EXERCISE PROMPT –
Could every entry be set down once more, exactly as given?
━━ RECORDS FOR PROCESSING ━━
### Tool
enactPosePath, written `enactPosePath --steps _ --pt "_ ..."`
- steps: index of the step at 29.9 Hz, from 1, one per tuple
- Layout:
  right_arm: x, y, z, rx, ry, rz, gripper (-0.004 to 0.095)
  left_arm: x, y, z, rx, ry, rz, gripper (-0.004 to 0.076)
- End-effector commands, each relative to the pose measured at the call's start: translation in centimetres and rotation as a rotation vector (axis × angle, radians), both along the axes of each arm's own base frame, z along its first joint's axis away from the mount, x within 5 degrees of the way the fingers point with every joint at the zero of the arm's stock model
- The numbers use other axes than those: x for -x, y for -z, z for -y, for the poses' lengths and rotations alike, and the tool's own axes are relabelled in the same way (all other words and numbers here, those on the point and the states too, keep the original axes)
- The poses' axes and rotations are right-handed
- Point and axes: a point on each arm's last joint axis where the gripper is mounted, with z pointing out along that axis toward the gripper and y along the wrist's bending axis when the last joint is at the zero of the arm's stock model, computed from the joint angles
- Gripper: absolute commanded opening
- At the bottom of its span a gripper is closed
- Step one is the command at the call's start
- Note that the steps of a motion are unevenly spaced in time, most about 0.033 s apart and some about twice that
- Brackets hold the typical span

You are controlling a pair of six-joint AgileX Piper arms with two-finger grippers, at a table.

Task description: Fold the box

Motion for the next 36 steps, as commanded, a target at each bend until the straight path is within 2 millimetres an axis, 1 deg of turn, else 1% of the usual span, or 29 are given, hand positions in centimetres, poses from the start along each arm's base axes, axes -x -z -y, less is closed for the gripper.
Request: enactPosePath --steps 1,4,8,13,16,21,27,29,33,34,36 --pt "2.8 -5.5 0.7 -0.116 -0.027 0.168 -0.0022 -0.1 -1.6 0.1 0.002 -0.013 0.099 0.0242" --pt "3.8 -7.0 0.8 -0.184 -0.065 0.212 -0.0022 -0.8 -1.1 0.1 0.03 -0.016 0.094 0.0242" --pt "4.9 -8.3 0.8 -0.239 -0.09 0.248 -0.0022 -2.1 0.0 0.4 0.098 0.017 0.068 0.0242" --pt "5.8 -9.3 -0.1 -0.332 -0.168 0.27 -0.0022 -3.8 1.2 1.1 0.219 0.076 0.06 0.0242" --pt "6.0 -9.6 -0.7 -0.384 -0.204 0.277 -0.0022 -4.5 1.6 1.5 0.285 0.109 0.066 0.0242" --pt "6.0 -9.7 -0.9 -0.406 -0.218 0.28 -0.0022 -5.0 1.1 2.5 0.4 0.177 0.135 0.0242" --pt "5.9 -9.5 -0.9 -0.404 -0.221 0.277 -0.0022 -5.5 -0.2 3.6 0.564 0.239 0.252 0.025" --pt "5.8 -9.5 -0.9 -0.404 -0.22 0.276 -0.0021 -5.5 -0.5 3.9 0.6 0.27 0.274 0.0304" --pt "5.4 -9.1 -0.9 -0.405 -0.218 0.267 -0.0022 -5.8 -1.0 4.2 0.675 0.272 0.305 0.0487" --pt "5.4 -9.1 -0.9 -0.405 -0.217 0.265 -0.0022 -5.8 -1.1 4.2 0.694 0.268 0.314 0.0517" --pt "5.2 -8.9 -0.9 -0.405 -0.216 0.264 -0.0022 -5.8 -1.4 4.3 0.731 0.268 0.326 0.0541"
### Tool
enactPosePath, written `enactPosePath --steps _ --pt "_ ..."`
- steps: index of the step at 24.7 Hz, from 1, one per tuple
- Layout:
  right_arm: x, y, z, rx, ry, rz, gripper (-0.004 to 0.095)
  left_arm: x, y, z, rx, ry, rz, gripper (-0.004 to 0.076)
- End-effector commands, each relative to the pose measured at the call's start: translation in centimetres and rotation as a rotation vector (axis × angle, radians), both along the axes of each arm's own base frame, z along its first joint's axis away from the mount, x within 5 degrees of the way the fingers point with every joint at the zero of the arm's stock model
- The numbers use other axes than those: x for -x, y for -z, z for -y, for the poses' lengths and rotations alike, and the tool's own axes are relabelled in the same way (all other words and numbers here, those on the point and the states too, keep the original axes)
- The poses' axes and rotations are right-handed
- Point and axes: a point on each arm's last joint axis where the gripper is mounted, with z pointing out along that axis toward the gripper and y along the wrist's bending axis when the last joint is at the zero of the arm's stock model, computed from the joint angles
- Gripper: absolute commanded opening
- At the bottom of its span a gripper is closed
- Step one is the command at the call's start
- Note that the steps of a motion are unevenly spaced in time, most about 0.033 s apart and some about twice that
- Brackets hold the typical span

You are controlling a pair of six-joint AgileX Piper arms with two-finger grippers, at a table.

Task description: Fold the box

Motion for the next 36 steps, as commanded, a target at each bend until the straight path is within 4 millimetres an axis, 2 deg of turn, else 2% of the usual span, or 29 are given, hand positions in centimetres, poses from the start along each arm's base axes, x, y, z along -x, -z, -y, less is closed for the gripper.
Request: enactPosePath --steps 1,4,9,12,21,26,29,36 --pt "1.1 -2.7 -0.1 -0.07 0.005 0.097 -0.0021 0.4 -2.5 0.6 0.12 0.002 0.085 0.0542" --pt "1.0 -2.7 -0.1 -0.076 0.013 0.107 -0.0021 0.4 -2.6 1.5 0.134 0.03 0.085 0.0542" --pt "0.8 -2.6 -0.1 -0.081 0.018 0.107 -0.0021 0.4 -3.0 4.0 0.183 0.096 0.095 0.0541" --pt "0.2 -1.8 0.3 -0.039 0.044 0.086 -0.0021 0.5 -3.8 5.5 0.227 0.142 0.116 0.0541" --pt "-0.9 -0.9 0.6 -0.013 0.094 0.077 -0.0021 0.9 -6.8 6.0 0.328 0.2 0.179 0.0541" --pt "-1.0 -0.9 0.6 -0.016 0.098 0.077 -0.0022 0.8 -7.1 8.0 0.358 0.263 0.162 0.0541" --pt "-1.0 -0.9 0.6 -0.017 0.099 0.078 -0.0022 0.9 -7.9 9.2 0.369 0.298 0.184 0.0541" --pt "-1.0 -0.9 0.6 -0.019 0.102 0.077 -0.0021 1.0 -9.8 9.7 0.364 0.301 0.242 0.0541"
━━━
EXERCISE OUTPUT –
### Tool
enactPosePath, written `enactPosePath --steps _ --pt "_ ..."`
- steps: index of the step at 29.9 Hz, from 1, one per tuple
- Layout:
  right_arm: x, y, z, rx, ry, rz, gripper (-0.004 to 0.095)
  left_arm: x, y, z, rx, ry, rz, gripper (-0.004 to 0.076)
- End-effector commands, each relative to the pose measured at the call's start: translation in centimetres and rotation as a rotation vector (axis × angle, radians), both along the axes of each arm's own base frame, z along its first joint's axis away from the mount, x within 5 degrees of the way the fingers point with every joint at the zero of the arm's stock model
- The numbers use other axes than those: x for -x, y for -z, z for -y, for the poses' lengths and rotations alike, and the tool's own axes are relabelled in the same way (all other words and numbers here, those on the point and the states too, keep the original axes)
- The poses' axes and rotations are right-handed
- Point and axes: a point on each arm's last joint axis where the gripper is mounted, with z pointing out along that axis toward the gripper and y along the wrist's bending axis when the last joint is at the zero of the arm's stock model, computed from the joint angles
- Gripper: absolute commanded opening
- At the bottom of its span a gripper is closed
- Step one is the command at the call's start
- Note that the steps of a motion are unevenly spaced in time, most about 0.033 s apart and some about twice that
- Brackets hold the typical span

You are controlling a pair of six-joint AgileX Piper arms with two-finger grippers, at a table.

Task description: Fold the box

Motion for the next 36 steps, as commanded, a target at each bend until the straight path is within 2 millimetres an axis, 1 deg of turn, else 1% of the usual span, or 29 are given, hand positions in centimetres, poses from the start along each arm's base axes, axes -x -z -y, less is closed for the gripper.
Request: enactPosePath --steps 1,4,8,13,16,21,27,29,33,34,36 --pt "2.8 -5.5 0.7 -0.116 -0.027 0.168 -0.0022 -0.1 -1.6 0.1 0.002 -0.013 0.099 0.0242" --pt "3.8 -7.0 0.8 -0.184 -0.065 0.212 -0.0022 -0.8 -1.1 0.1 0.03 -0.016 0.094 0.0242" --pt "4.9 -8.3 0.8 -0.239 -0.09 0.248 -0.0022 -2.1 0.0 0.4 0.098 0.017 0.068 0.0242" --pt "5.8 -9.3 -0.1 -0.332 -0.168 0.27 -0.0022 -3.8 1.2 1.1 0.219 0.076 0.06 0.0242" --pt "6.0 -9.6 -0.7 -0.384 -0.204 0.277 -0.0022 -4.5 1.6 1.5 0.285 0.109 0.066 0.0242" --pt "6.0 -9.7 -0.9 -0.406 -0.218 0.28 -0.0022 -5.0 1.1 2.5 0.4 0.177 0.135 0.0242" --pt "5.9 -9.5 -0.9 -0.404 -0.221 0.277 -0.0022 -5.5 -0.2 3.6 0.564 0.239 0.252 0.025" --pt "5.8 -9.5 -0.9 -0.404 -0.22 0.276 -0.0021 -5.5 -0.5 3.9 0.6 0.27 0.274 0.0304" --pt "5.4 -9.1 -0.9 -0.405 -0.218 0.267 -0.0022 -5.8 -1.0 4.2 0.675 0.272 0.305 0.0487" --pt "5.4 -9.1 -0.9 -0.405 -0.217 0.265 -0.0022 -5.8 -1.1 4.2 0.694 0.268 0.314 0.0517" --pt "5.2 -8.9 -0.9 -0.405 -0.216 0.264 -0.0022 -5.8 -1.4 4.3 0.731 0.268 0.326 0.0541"
### Tool
enactPosePath, written `enactPosePath --steps _ --pt "_ ..."`
- steps: index of the step at 24.7 Hz, from 1, one per tuple
- Layout:
  right_arm: x, y, z, rx, ry, rz, gripper (-0.004 to 0.095)
  left_arm: x, y, z, rx, ry, rz, gripper (-0.004 to 0.076)
- End-effector commands, each relative to the pose measured at the call's start: translation in centimetres and rotation as a rotation vector (axis × angle, radians), both along the axes of each arm's own base frame, z along its first joint's axis away from the mount, x within 5 degrees of the way the fingers point with every joint at the zero of the arm's stock model
- The numbers use other axes than those: x for -x, y for -z, z for -y, for the poses' lengths and rotations alike, and the tool's own axes are relabelled in the same way (all other words and numbers here, those on the point and the states too, keep the original axes)
- The poses' axes and rotations are right-handed
- Point and axes: a point on each arm's last joint axis where the gripper is mounted, with z pointing out along that axis toward the gripper and y along the wrist's bending axis when the last joint is at the zero of the arm's stock model, computed from the joint angles
- Gripper: absolute commanded opening
- At the bottom of its span a gripper is closed
- Step one is the command at the call's start
- Note that the steps of a motion are unevenly spaced in time, most about 0.033 s apart and some about twice that
- Brackets hold the typical span

You are controlling a pair of six-joint AgileX Piper arms with two-finger grippers, at a table.

Task description: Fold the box

Motion for the next 36 steps, as commanded, a target at each bend until the straight path is within 4 millimetres an axis, 2 deg of turn, else 2% of the usual span, or 29 are given, hand positions in centimetres, poses from the start along each arm's base axes, x, y, z along -x, -z, -y, less is closed for the gripper.
Request: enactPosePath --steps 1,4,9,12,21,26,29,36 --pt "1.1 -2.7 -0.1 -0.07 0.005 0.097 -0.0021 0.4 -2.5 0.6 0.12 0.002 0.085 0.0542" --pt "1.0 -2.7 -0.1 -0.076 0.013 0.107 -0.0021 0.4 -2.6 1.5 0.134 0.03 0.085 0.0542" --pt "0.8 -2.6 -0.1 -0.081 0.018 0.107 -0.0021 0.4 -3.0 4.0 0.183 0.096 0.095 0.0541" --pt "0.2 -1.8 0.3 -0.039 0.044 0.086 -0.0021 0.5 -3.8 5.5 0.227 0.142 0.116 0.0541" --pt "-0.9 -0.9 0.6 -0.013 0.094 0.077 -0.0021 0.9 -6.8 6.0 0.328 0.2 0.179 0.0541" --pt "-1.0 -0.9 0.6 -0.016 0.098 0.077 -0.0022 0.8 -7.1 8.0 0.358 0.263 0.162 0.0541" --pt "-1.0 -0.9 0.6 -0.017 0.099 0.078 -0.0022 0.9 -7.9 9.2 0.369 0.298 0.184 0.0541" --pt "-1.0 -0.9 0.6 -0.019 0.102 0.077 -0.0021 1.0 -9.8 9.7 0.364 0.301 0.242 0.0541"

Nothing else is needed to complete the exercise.